# What you are asked to do
The lines below starting at the line containing "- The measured" and ending at the line containing "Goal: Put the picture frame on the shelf" are to be repeated exactly, with both ends kept and nothing else added.

┄┄┄┄┄┄┄┄┄┄┄┄┄┄┄┄┄┄┄┄

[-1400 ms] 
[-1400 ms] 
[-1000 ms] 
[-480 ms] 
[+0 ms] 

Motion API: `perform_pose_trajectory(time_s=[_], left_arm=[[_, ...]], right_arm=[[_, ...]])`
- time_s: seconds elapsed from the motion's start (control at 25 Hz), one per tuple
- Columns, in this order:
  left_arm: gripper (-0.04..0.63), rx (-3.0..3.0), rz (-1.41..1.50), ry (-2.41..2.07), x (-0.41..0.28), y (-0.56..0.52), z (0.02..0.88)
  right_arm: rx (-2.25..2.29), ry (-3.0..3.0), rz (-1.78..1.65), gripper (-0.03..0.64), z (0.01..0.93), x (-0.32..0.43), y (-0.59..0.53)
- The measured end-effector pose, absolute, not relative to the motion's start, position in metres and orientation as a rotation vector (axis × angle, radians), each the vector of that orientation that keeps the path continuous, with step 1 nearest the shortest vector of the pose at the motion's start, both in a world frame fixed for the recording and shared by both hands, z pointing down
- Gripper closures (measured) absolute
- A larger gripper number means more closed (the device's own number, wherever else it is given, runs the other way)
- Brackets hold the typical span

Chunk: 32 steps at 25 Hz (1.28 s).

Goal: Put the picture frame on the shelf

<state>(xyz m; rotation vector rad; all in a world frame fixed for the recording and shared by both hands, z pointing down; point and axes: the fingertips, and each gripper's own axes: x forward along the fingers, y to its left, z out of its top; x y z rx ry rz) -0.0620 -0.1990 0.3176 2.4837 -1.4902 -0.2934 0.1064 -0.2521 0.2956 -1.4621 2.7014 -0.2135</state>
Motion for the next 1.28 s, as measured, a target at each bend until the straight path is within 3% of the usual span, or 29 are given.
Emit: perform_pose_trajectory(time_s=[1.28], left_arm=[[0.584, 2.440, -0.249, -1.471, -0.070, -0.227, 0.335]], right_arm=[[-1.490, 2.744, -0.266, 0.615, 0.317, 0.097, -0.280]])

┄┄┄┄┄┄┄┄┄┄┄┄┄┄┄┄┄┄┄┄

# Task response
- The measured end-effector pose, absolute, not relative to the motion's start, position in metres and orientation as a rotation vector (axis × angle, radians), each the vector of that orientation that keeps the path continuous, with step 1 nearest the shortest vector of the pose at the motion's start, both in a world frame fixed for the recording and shared by both hands, z pointing down
- Gripper closures (measured) absolute
- A larger gripper number means more closed (the device's own number, wherever else it is given, runs the other way)
- Brackets hold the typical span

Chunk: 32 steps at 25 Hz (1.28 s).

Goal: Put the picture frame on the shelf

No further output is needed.